Force majeure a contractual clause or terminology gives protection to a party to be excused from performing part of the contractual obligations due to reasons beyond its control.
A ‘Force Majeure’ event is a common law principle where the performance the obligations under a contract may be deferred when an extraordinary circumstance arises which makes performance beyond the control of the party.
Though it is not defined under the Indian Contract Act 1872, the principle of the doctrine of Force Majeure is stated in Section 56, of the Indian Contract Act, 1872 which inter-alia, provides for effect of an unforeseen event that may prevent a party from performing its obligations under an agreement. The intent is to save the parties in a contract from the consequences where it has no control or is beyond its control, on the performance.
As the Indian Contract Act,1872 does not provide for any particular form or condition for a force majeure clause, parties are free to define the events and conditions that may be covered by the force majeure clause. In the COVID-19 situation it is important that each force majeure clause or in the absence of the same, the entire contract is understood independently to define the application or limitations of force majeure under each agreement and to test if the conditions of Covid-19 would be permitted or not.
In the COVID -19 situation, it is important to note that in India, one of the earliest examples of COVID-19 getting recognized in the field of contractual law was by the Government of India, Ministry of Finance, and through the Office Memorandum. This office memorandum is considered path-breaking where it interprets para 9.7.7 of the Manual for Procurement of Goods, 2017 (which did not contain “epidemics” or “pandemics” as a force majeure event), added COVID-19 under the bracket of force majeure, terming it as a “natural calamity”. Subsequently, on 13.05.2020, in continuation of the Office Memorandum further reliefs were announced, including relaxation in bank guarantee norms and extension of time and concession period with no cost to the contractors. On 12.11.2020, even further measures regarding bank guarantees were announced, including a decrease in the value of Performance Security were announced.

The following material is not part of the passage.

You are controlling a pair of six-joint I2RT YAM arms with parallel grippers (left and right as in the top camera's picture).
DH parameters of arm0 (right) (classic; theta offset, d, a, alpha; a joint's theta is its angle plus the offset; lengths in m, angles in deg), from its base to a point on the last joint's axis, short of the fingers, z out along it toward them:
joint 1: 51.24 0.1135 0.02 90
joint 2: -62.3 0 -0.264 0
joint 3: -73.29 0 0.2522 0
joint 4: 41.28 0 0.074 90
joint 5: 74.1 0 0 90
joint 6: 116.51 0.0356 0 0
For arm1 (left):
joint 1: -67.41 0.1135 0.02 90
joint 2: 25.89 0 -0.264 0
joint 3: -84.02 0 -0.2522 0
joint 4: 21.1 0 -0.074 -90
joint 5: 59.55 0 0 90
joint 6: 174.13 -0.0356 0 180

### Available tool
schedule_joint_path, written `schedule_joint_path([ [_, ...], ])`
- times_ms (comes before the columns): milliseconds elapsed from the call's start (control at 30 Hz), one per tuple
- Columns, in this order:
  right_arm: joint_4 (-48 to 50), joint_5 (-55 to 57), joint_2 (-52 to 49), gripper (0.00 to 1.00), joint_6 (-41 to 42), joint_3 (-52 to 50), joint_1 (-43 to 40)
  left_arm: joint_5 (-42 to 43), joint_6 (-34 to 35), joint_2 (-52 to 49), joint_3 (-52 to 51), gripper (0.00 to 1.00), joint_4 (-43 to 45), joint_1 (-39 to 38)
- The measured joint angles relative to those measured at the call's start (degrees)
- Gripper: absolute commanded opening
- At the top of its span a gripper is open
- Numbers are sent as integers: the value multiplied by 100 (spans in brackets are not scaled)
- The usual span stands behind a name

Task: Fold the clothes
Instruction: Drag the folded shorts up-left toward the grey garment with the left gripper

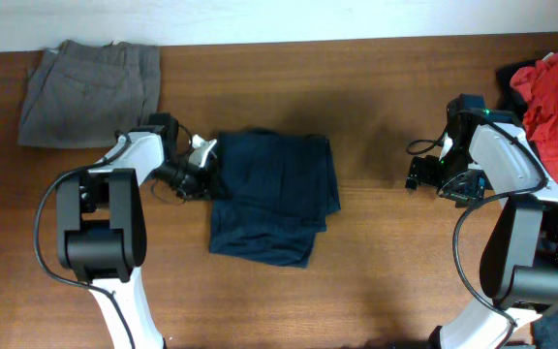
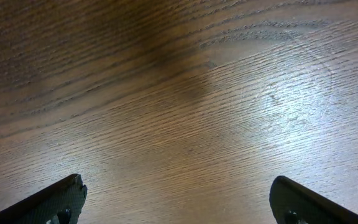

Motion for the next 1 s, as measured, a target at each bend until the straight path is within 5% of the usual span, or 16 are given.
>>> schedule_joint_path([
  [533,0,2,0,99,4,0,0,-2201,-37,-190,2358,1,719,-7],
  [1000,2,2,0,99,2,0,0,-3287,-356,-190,2535,1,1596,157],
])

In the earlier judgments in Halliburton Offshore vs Vedanta case, the court has stated that whether COVID-19 would justify non-performance or breach of a contract has to be examined on the facts and circumstances of each case and only in genuine cases where the party was prevented or could justify its non-performance because of the epidemic/pandemic. The judgment also holds that a force majeure clause has to be interpreted narrowly and if there is a breach from before the COVID-19 period, then the party will not be entitled to take the benefit of the Force Majeure clause.

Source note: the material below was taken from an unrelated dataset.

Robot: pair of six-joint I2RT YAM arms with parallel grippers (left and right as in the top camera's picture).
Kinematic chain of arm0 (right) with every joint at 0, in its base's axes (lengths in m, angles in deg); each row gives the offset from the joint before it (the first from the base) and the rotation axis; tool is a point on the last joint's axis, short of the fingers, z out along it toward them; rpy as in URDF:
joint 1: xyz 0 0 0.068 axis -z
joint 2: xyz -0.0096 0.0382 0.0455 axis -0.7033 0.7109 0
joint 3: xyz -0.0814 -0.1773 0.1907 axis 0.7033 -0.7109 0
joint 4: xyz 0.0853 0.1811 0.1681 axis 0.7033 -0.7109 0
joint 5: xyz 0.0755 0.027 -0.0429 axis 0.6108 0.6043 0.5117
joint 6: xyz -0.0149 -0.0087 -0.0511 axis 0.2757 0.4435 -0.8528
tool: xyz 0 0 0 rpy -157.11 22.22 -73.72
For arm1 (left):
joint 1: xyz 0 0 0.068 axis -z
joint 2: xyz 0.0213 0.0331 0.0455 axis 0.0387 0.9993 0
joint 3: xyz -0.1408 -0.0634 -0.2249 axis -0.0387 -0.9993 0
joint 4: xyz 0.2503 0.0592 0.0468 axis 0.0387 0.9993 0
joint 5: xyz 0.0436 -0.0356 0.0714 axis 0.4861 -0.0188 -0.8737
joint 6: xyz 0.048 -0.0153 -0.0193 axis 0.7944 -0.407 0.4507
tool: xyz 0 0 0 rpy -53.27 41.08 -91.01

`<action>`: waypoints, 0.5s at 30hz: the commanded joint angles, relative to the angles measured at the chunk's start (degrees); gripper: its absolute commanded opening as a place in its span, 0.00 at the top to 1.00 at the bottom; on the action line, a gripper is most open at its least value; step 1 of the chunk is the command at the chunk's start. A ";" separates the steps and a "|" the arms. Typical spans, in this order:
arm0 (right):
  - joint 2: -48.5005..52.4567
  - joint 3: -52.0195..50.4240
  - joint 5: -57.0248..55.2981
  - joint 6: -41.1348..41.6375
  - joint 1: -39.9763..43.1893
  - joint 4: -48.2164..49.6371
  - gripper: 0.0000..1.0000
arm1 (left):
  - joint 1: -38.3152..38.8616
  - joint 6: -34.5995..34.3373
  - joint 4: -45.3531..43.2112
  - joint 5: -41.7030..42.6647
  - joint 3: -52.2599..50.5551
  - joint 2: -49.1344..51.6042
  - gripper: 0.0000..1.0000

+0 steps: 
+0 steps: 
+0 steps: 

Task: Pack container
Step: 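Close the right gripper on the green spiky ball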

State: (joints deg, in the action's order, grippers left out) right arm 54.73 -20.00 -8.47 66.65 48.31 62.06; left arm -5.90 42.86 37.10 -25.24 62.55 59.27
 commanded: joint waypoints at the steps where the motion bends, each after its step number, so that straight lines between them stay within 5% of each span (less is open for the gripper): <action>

For project owners, it will be essential to evaluate contractual provisions, including project termination, force majeure clauses, notice requirements, change order requests, entitlement for time extension, cost escalation, availability of resources, as well as health and safety measures. As the situation continues to evolve almost on a daily basis, it is important for owners to steer through those changes in order to prepare for the future of their projects and manage them successfully.
Contractors will also evaluate their contractual obligations and the impact of nonperformance on agreed milestones and scope. The recovery roadmap after the repercussions of COVID-19, project stakeholders will have to take a specific approach in order to evaluate the overall progress of their projects and create a win-win situation for all.